▶ _Exercise_
Only the lines from the line holding "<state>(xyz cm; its" through the final line of the entries below are to be returned, exactly as they stand.

▶ _Provided data_
====

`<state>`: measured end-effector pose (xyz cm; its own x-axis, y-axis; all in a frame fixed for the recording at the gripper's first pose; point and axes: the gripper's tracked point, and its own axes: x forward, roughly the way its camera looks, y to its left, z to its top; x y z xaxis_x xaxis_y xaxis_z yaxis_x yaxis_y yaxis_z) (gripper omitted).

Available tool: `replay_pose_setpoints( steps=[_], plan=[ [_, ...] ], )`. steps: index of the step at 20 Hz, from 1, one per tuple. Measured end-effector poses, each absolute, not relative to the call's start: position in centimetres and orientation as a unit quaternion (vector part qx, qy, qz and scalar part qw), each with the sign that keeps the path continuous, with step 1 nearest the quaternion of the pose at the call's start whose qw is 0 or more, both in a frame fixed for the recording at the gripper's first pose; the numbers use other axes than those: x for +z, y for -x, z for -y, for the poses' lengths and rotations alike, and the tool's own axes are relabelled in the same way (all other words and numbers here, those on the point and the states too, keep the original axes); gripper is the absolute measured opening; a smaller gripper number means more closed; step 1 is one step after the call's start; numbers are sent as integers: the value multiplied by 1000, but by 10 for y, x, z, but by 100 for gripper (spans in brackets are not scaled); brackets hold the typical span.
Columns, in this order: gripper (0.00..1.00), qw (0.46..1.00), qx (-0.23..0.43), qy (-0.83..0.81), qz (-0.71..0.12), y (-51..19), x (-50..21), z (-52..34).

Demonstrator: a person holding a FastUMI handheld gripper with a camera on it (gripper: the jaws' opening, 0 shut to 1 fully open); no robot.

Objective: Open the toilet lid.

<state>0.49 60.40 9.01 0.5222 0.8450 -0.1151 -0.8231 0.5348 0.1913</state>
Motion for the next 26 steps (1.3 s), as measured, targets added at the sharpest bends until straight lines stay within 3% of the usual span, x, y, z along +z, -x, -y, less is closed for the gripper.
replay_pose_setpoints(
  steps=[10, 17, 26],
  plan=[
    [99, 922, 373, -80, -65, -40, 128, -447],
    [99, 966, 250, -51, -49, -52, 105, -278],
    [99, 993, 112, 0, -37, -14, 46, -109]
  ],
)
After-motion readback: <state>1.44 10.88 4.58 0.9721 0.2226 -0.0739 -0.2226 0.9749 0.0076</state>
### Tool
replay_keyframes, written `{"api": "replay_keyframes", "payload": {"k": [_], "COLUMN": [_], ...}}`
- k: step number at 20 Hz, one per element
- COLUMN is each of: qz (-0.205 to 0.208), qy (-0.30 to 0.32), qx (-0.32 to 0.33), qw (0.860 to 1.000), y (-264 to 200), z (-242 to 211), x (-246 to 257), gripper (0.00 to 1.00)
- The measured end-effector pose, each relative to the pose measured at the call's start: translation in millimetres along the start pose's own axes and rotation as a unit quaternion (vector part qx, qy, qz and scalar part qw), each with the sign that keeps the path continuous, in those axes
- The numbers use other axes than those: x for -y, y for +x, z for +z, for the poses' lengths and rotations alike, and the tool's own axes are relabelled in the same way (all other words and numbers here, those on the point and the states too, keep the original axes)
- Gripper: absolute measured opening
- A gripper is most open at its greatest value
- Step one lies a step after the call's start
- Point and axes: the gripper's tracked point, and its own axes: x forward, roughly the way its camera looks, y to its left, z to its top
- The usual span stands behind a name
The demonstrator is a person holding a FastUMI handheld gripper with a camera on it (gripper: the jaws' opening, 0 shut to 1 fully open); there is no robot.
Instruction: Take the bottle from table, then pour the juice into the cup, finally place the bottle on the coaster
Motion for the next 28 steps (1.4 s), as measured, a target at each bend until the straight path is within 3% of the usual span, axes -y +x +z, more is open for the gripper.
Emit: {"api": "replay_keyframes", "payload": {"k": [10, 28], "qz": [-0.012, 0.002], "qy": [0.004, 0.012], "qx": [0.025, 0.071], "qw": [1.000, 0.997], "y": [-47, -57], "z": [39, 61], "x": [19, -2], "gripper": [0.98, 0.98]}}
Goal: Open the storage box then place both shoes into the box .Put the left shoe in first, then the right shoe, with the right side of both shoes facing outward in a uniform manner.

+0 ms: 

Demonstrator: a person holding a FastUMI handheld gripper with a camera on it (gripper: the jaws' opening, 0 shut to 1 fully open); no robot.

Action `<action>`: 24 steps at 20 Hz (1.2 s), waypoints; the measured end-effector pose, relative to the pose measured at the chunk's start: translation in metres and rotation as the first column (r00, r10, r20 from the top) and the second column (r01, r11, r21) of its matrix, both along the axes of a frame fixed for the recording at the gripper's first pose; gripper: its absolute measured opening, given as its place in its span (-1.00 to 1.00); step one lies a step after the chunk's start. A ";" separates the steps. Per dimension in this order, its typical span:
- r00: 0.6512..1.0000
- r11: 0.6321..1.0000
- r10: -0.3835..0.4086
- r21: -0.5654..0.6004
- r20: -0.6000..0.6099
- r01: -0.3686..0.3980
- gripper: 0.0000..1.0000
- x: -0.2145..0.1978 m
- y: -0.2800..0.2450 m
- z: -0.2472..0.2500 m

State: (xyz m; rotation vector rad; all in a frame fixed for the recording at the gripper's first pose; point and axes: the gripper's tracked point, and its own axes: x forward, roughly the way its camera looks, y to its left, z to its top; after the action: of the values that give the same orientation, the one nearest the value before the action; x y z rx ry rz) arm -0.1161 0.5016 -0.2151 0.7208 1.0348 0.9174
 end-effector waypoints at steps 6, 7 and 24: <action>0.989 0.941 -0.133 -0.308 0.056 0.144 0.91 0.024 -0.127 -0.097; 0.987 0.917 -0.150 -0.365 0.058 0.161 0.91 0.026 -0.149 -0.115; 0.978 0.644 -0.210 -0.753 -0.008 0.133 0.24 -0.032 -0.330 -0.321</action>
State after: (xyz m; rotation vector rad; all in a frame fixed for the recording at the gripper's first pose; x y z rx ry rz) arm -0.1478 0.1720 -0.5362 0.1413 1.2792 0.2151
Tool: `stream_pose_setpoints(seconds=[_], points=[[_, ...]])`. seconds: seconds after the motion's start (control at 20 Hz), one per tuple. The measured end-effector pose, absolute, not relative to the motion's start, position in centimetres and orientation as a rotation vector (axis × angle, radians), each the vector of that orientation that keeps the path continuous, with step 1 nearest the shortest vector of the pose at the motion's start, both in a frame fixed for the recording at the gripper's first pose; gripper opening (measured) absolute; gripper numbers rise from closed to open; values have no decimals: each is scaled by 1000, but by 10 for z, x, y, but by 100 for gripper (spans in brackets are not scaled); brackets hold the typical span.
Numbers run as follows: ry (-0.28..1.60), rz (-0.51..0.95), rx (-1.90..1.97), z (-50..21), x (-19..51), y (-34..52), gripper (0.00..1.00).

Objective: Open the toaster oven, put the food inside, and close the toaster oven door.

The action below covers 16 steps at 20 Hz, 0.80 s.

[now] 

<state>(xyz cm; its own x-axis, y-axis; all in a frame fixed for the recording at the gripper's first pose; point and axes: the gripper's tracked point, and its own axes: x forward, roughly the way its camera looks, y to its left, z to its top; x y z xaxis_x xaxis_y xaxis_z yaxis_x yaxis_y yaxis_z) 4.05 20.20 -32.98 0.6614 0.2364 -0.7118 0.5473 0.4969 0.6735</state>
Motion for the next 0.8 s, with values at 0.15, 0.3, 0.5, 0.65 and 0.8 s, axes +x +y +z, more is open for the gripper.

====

▶ _Output for this task_
<state>(xyz cm; its own x-axis, y-axis; all in a frame fixed for the recording at the gripper's first pose; point and axes: the gripper's tracked point, and its own axes: x forward, roughly the way its camera looks, y to its left, z to its top; x y z xaxis_x xaxis_y xaxis_z yaxis_x yaxis_y yaxis_z) 4.05 20.20 -32.98 0.6614 0.2364 -0.7118 0.5473 0.4969 0.6735</state>
Motion for the next 0.8 s, with values at 0.15, 0.3, 0.5, 0.65 and 0.8 s, axes +x +y +z, more is open for the gripper.

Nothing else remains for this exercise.